Figure 1: Laminated Pocket Card on Quality Resources You Can Trust
Project Health-Info-Equity provided AHEC Scholars with classroom learning activities and take-away outreach consumer health materials to help understand what health misinformation is and why health information literacy exists. Students received information evaluation skills, as well as the rubric for assessing the credibility of health web sites, which can be applied in educating future primary care patients about health misinformation.
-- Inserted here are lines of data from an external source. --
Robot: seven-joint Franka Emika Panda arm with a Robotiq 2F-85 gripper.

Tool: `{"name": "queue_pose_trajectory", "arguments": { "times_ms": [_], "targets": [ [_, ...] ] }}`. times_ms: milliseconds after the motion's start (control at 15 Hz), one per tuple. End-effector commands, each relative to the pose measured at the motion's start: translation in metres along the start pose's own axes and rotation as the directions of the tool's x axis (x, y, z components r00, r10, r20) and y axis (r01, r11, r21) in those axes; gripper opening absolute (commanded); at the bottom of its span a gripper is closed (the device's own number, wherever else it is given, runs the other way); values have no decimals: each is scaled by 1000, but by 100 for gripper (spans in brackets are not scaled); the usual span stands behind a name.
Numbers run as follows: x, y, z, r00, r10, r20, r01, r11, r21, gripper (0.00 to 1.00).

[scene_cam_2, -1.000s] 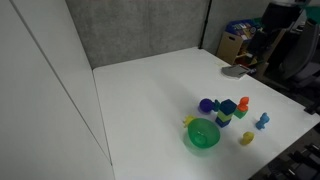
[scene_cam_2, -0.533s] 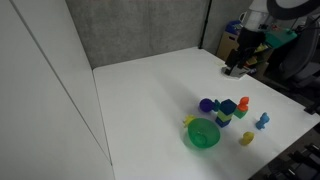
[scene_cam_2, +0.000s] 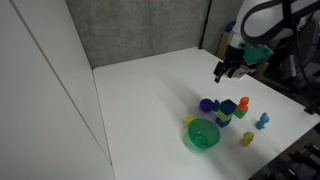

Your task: Place the purple ball in the bowl

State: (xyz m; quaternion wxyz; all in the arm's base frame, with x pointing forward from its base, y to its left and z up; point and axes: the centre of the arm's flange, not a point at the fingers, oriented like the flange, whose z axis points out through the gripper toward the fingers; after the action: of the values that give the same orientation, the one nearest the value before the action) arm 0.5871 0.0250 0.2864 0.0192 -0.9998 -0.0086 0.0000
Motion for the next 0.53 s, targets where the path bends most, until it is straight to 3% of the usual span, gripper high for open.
{"name": "queue_pose_trajectory", "arguments": {
  "times_ms": [0,467],
  "targets": [
    [29,6,27,999,50,0,-50,999,3,100],
    [46,11,80,995,97,31,-96,995,-13,100]
  ]
}}
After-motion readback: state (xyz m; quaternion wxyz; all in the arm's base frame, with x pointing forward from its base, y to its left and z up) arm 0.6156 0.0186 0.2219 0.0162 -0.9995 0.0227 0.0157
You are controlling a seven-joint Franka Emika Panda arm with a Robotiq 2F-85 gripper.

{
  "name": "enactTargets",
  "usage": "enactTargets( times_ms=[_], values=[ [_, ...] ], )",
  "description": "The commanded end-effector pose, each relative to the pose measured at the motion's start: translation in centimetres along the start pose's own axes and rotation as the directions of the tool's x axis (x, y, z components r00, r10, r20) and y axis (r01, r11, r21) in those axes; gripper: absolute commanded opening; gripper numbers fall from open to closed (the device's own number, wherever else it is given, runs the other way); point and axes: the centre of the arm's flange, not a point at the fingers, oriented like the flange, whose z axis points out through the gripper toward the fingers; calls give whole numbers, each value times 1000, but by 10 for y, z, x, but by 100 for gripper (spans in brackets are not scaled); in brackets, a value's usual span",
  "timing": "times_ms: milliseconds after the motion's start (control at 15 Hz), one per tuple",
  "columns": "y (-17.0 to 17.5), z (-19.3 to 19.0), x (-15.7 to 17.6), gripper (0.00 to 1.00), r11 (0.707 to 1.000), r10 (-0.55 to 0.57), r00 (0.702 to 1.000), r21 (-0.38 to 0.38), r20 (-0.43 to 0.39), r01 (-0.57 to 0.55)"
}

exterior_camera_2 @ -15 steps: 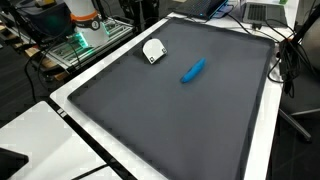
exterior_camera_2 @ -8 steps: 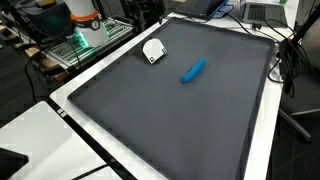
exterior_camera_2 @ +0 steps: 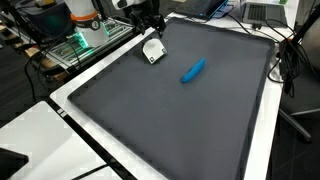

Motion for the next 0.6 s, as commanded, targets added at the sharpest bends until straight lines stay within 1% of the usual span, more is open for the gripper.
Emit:
enactTargets(
  times_ms=[0,267,533],
  values=[
    [22,26,4,100,1000,22,999,-11,-27,-22],
    [24,40,9,100,999,27,999,-22,-27,-28],
    [24,44,10,100,999,38,999,-14,-25,-38]
  ],
)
Figure 2: Three Featured Sources of Quality Health Information
AHEC Scholar workshop dates and times were scheduled. The first session would introduce health information literacy and the ability to evaluate online health information, along with trusted sites for unbiased health information. There would be a homework assignment to use the provided health information evaluation tool to select and evaluate a health information site of their choice. The second workshop session would review and re-enforce the evaluation and source content, then present an interactive game to assess student competence with the material. Anonymous pre- and post-workshop feedback was solicited using an online form. Unfortunately, only a minimal number of responses were received. The minimal response was quantitatively insignificant, compared to the two cohorts of 88 students that attended the online workshops. A Springshare LibGuide was created to distribute the Health-Info-Equity project materials.
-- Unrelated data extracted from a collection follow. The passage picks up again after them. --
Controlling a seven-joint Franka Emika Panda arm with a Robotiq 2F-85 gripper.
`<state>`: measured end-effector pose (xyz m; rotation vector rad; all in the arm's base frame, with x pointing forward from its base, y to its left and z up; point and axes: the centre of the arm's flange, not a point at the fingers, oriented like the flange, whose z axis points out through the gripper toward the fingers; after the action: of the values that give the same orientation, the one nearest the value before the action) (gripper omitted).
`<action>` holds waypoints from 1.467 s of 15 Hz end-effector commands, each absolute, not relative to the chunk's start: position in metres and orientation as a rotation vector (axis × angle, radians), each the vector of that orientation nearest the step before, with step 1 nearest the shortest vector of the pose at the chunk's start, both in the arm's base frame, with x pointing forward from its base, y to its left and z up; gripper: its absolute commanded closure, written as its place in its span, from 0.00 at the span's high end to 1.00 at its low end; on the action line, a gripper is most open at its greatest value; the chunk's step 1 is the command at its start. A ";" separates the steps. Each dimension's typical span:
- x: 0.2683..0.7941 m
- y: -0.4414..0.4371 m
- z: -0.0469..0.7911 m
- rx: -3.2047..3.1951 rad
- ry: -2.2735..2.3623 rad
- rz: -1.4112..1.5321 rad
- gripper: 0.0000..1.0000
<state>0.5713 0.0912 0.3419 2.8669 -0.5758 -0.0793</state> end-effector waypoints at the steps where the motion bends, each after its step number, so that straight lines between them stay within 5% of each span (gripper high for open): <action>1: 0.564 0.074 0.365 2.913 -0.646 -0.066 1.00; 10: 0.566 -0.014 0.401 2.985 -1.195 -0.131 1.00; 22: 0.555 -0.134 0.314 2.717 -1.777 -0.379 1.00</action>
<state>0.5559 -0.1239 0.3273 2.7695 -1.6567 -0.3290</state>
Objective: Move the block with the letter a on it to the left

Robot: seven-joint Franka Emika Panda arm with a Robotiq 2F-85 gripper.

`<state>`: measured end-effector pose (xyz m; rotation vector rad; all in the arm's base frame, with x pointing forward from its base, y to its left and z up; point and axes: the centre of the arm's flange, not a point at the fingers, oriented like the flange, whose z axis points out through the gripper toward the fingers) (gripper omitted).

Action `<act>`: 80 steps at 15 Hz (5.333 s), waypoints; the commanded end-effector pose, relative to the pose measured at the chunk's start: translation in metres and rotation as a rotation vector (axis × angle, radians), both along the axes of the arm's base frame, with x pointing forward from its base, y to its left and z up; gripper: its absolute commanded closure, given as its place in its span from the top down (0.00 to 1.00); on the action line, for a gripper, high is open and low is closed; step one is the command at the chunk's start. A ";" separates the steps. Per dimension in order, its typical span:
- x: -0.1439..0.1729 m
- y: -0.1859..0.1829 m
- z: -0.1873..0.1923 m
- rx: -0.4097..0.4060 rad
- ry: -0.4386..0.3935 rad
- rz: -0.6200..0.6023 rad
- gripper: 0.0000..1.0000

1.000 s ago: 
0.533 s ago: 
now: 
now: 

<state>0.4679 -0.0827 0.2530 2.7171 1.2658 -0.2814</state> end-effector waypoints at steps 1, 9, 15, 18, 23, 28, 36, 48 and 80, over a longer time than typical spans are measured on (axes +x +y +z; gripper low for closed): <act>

Figure 3: Screenshot of Health-Info-Equity LibGuide
The project had two main outcomes for the library. First, the library staff formed a partnership that continues with the AHEC program at Rowan. Second, librarians created a health information literacy curriculum for future health professionals to think critically about the health information they encounter online and in other media content. 88 future health professionals learned the importance of assessing health information. Another outcome of the Health-Info-Equity project was to shift student thinking from solving or treating patient problems to thinking about the preventative benefits of accurate and timely health information.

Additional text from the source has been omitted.